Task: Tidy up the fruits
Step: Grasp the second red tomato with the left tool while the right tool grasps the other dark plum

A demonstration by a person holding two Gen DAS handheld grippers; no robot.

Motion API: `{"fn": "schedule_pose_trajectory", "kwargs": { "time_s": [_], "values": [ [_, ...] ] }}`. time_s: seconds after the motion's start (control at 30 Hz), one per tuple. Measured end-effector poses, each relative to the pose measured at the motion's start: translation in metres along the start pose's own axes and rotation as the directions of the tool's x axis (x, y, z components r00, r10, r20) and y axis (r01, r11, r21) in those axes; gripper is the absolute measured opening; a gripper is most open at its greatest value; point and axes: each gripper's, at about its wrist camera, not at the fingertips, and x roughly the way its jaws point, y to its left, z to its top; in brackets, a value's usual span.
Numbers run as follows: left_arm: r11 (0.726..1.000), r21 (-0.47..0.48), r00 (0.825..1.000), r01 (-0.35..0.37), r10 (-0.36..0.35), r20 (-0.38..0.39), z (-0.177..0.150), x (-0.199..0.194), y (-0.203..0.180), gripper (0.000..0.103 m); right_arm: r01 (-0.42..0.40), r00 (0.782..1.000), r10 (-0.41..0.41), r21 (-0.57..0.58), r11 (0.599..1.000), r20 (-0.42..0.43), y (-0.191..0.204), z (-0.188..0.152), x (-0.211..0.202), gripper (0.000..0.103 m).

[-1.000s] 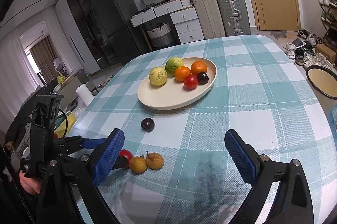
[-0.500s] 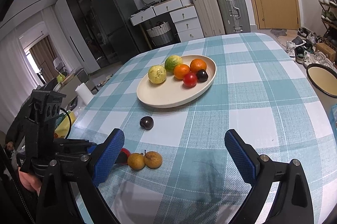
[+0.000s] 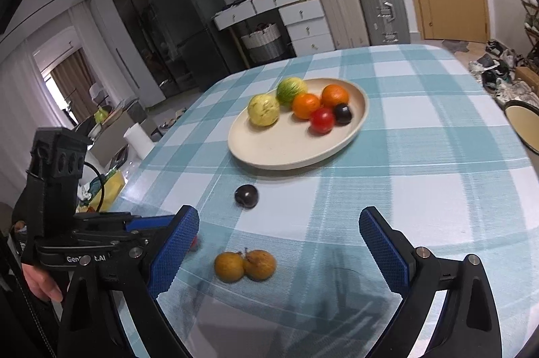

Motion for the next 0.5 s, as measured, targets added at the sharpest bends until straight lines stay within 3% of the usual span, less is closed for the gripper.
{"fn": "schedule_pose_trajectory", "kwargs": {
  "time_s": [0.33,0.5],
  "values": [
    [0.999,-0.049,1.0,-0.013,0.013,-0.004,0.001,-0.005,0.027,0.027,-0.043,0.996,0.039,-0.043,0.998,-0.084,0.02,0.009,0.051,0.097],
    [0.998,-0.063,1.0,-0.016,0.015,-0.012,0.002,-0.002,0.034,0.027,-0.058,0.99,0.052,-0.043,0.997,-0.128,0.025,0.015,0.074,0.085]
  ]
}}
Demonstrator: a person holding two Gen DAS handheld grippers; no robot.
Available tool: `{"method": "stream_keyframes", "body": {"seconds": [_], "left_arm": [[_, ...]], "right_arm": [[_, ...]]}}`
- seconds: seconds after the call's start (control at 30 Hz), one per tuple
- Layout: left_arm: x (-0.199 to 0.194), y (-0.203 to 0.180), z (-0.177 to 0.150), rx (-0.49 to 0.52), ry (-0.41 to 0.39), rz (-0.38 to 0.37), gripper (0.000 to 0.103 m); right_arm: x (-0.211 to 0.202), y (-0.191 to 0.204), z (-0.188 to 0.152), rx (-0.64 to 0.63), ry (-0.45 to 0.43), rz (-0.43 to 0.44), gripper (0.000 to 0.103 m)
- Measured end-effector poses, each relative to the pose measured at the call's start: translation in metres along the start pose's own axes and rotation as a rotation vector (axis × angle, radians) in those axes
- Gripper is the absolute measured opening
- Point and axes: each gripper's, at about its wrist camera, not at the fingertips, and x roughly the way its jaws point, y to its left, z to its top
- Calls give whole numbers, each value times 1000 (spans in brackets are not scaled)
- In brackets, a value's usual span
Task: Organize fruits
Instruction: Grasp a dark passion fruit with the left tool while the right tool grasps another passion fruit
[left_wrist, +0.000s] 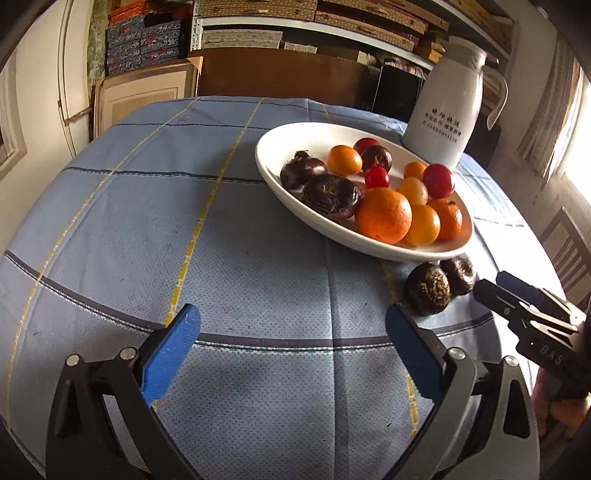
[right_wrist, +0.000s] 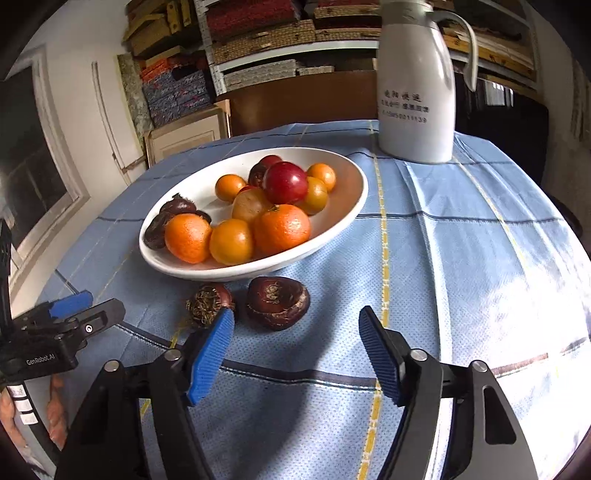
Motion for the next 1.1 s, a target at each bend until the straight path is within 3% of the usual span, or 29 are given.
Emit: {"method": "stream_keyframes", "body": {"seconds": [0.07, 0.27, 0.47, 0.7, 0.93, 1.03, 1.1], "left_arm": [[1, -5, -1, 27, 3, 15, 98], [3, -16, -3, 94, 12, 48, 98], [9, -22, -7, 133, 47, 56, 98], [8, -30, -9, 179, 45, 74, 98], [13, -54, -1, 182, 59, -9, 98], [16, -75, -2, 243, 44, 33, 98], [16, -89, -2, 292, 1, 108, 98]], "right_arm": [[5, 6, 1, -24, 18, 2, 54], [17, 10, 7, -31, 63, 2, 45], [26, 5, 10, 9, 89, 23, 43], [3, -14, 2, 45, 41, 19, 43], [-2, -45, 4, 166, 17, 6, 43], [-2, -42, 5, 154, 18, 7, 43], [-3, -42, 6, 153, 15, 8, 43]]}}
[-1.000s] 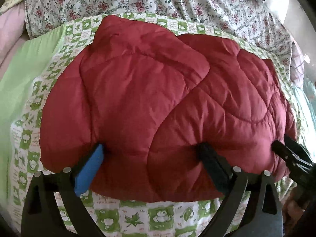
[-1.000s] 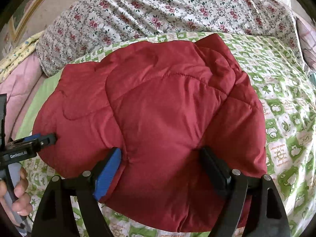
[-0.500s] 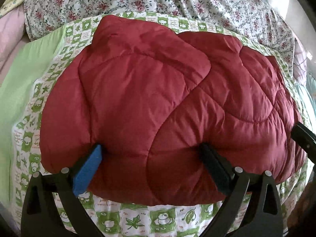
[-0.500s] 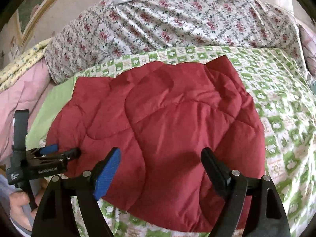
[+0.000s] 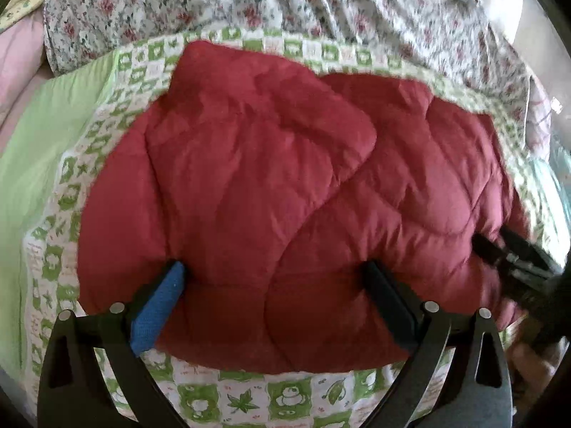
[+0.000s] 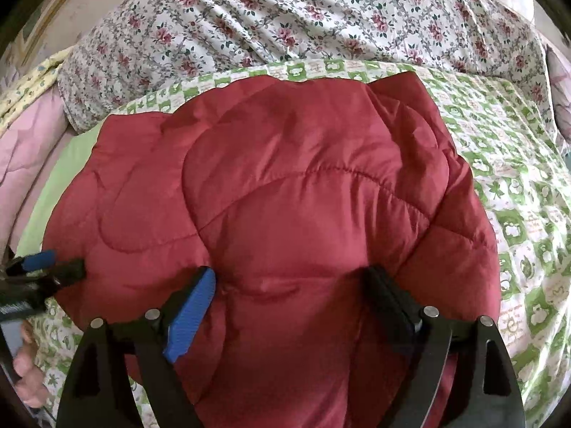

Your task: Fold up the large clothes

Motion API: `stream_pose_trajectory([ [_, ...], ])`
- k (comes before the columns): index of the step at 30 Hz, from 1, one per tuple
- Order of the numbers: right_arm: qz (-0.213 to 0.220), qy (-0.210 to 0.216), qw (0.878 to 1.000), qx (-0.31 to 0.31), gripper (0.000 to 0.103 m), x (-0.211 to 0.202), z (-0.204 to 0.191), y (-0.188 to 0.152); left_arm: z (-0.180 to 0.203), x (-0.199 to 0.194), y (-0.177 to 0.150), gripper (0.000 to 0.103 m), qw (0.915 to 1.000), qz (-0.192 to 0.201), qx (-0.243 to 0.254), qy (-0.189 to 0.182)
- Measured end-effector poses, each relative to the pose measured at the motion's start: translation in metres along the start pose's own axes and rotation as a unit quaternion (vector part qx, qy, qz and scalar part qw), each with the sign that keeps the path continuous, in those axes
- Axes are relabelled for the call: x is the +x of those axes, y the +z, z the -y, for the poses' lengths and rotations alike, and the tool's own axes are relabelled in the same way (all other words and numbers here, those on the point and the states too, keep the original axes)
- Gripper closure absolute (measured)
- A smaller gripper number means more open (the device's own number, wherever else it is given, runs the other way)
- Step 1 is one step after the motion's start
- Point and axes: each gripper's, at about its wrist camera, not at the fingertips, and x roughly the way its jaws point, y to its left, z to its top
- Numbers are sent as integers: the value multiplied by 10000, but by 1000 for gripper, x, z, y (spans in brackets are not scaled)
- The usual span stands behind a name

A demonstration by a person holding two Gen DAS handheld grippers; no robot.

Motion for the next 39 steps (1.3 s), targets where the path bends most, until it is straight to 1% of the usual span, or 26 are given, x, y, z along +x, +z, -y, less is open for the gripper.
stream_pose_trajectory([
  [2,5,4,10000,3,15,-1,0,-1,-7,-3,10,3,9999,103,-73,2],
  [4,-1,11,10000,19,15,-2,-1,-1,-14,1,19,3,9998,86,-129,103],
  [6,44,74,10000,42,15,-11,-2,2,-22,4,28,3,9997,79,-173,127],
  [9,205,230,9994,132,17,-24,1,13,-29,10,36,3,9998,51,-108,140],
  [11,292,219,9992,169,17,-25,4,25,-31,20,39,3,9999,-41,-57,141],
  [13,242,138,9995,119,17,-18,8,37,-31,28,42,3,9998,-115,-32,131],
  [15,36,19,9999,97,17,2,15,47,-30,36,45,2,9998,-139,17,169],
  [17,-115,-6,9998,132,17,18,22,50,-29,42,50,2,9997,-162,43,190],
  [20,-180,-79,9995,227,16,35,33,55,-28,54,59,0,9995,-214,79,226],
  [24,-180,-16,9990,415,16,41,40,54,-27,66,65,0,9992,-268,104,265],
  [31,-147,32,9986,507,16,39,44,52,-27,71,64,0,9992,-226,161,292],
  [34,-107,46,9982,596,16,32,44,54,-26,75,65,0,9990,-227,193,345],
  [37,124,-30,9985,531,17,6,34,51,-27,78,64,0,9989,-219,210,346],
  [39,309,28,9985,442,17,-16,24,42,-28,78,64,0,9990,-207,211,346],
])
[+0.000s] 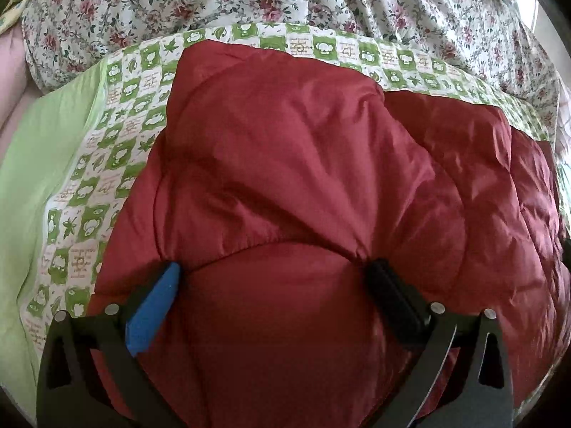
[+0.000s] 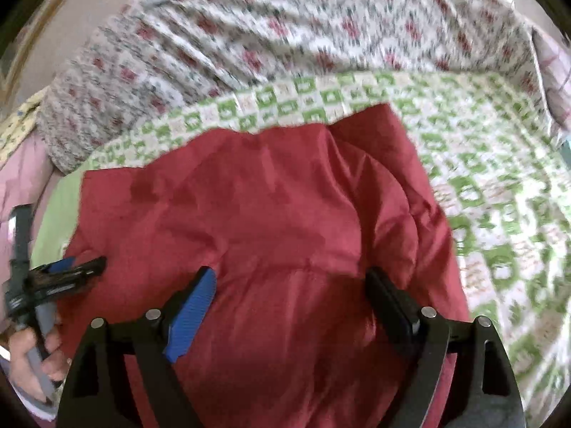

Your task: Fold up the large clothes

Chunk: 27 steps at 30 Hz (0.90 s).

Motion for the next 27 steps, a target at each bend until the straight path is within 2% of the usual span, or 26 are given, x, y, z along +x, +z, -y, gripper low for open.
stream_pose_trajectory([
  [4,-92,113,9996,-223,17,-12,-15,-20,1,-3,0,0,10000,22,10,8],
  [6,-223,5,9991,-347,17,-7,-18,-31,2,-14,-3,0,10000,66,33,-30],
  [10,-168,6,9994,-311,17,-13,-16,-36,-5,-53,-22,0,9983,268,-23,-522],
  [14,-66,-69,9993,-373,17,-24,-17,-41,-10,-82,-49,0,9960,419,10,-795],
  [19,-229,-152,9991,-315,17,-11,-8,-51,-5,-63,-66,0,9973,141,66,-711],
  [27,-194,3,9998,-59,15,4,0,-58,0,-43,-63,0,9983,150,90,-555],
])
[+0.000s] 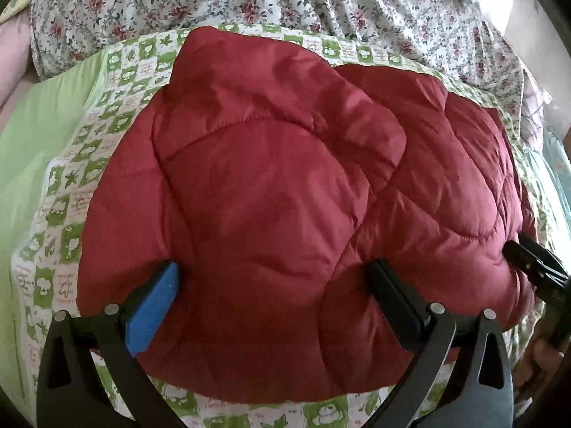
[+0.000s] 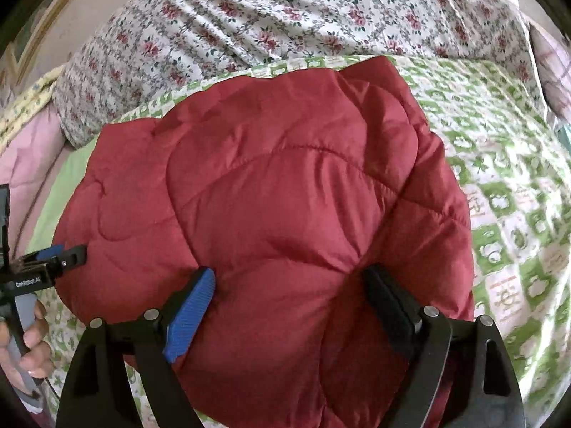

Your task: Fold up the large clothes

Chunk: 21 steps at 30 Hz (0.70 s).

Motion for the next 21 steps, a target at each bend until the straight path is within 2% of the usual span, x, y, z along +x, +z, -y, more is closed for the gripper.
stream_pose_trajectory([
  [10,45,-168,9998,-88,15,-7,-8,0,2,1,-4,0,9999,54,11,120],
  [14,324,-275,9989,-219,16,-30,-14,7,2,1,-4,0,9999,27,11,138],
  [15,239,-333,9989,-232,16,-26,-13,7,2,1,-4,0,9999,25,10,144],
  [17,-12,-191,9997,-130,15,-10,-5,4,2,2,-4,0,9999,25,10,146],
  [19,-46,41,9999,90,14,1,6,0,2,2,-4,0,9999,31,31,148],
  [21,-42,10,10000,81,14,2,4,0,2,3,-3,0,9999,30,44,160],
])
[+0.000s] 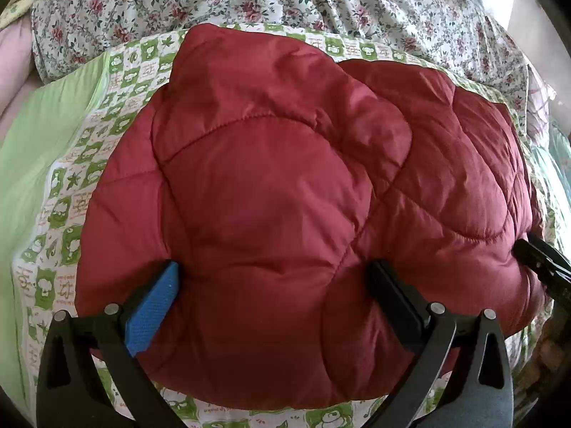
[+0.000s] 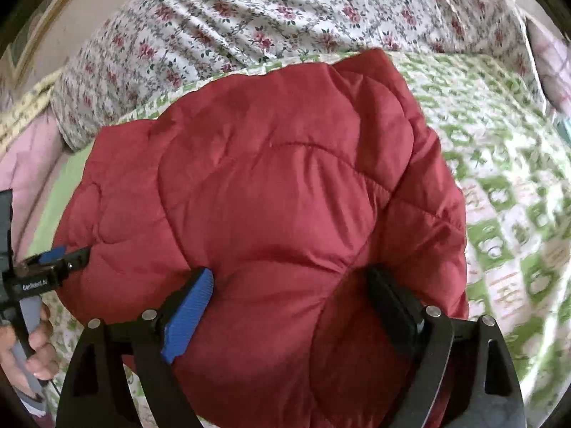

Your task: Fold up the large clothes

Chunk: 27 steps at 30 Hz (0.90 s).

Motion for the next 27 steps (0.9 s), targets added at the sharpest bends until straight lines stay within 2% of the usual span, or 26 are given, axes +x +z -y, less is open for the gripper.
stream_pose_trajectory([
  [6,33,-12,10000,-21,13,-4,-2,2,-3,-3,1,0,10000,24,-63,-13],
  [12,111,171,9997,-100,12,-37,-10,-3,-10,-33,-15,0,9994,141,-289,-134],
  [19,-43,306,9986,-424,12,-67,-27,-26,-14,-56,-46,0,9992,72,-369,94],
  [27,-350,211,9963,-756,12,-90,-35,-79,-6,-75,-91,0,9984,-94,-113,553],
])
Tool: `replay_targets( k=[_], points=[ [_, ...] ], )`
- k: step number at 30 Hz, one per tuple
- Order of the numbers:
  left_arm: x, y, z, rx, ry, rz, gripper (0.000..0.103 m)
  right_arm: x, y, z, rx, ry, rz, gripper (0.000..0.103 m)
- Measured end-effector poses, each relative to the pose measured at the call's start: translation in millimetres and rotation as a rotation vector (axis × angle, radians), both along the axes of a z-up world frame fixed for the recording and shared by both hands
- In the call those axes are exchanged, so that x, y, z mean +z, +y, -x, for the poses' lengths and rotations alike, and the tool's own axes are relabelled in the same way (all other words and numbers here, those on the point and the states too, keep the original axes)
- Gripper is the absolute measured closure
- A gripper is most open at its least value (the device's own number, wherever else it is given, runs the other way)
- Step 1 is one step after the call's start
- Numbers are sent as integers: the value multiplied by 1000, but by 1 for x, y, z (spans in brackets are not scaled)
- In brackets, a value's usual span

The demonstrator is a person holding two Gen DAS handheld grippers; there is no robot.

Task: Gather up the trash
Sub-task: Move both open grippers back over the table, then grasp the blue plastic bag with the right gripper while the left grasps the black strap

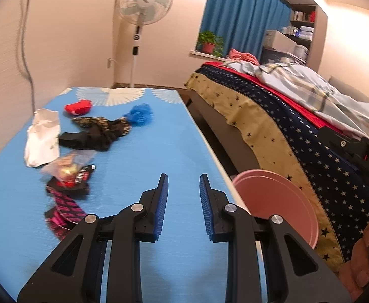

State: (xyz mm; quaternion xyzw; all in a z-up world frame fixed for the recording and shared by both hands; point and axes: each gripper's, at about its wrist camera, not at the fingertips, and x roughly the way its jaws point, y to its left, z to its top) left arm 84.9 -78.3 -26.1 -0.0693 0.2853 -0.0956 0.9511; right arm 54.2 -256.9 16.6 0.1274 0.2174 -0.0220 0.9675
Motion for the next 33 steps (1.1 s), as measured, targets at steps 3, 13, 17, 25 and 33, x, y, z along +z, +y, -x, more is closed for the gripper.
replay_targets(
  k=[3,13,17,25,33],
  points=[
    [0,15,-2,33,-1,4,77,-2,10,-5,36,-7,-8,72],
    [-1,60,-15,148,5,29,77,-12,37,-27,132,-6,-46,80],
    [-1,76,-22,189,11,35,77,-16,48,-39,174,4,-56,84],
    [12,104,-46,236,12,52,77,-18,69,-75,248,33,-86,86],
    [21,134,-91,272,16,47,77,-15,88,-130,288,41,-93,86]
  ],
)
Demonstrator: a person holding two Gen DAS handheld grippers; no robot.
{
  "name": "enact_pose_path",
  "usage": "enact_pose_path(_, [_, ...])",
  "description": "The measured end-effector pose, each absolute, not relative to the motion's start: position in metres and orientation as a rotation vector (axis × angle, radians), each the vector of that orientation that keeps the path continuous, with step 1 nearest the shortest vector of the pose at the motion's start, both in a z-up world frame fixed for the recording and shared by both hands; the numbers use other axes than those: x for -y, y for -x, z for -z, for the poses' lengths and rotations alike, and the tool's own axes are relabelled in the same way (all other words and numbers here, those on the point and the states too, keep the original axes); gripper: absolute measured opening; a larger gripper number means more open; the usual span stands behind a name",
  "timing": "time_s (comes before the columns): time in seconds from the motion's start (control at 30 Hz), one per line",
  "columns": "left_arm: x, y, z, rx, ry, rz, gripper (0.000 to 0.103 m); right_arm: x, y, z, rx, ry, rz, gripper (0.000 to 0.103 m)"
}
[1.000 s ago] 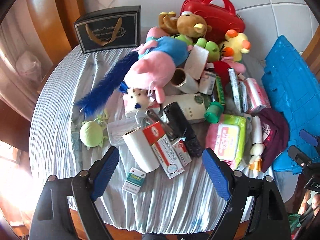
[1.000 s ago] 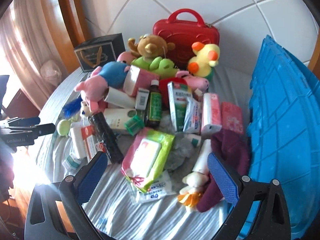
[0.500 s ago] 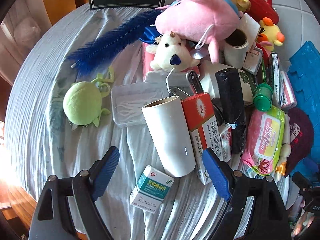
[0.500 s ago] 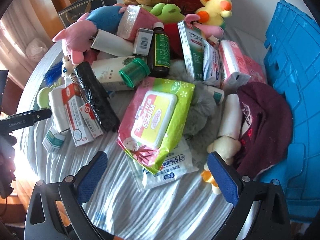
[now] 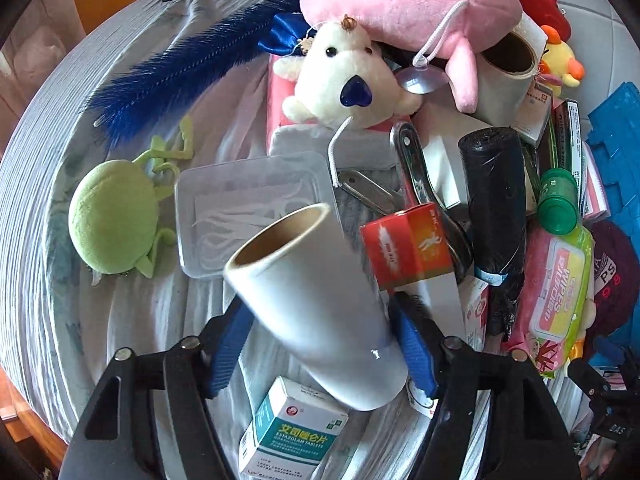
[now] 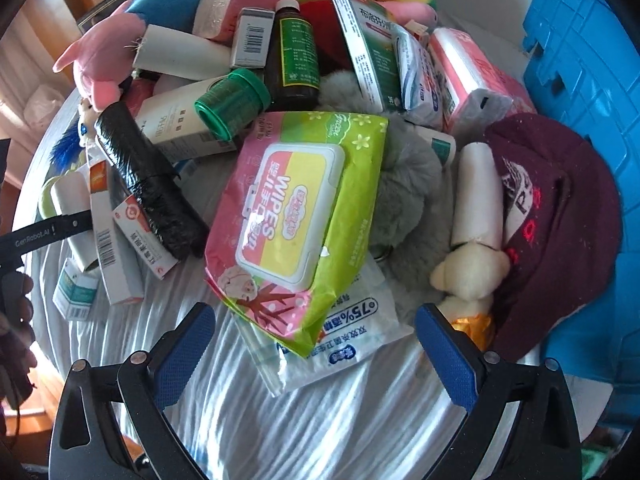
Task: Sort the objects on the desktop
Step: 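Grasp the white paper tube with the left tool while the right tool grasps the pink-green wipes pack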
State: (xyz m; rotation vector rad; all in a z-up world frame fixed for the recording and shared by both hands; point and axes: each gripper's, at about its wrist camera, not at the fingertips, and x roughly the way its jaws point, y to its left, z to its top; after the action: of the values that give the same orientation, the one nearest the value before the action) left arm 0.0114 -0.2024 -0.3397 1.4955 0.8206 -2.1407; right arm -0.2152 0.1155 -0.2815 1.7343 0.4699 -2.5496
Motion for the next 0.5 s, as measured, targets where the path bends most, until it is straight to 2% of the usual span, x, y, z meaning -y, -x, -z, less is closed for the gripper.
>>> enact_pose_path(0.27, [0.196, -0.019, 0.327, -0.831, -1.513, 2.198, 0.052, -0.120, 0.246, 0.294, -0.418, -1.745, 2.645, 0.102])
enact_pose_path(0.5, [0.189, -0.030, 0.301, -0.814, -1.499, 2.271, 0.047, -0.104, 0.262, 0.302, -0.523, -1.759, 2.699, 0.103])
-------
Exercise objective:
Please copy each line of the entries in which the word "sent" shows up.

Exercise response:
- Numbers are sent as integers: the value multiplied by 10000, but by 1000 for gripper, x, z, y (spans in brackets are not scaled)
- Numbers are sent as integers: the value multiplied by 1000, but by 1 for x, y, z (spans in brackets are not scaled)

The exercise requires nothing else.